DIRECTIONS FOR THIS TASK
Using the data below, return every line that holds the word "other".
- - - -
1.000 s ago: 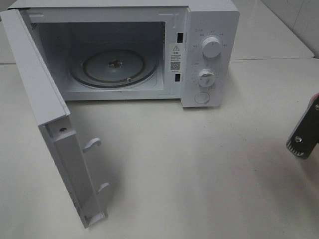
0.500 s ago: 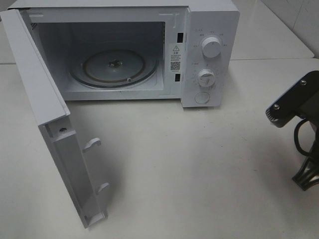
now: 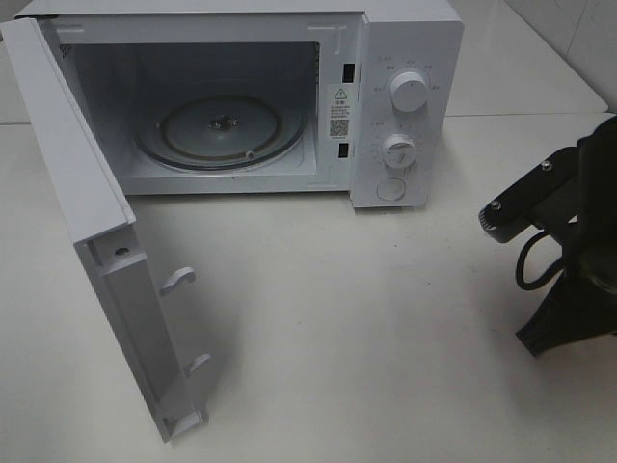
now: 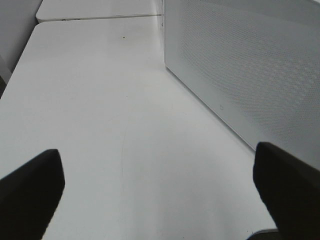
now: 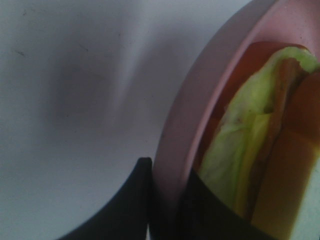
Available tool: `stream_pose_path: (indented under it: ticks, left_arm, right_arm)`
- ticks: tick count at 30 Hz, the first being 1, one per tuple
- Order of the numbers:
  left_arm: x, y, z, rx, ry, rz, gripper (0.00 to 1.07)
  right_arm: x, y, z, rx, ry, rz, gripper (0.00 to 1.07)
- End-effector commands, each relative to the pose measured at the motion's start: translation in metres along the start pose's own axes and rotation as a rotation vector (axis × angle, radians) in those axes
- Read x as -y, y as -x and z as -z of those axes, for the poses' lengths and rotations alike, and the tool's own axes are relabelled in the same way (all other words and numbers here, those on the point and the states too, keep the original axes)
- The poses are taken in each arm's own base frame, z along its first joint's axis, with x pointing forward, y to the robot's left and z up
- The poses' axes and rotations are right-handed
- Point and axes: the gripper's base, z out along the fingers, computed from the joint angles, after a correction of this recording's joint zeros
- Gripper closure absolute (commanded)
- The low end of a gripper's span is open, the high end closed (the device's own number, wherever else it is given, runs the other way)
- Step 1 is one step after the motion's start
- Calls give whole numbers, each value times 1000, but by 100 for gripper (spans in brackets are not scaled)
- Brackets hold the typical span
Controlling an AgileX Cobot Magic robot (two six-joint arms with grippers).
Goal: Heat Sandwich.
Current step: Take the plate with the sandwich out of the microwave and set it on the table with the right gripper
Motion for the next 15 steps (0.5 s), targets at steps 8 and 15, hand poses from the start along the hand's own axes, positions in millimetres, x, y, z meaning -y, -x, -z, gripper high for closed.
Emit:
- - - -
RESPONSE AREA
- Read x as -y, y as -x and z as -z of those axes, for the poses' lengths and rotations alike, and the tool's own axes are relabelled in the same way (all other words and numbers here, those on the point and the states too, keep the original axes)
- The low end of a gripper's span is open, the high end closed (the device's own number, wherever else it is given, runs the other way)

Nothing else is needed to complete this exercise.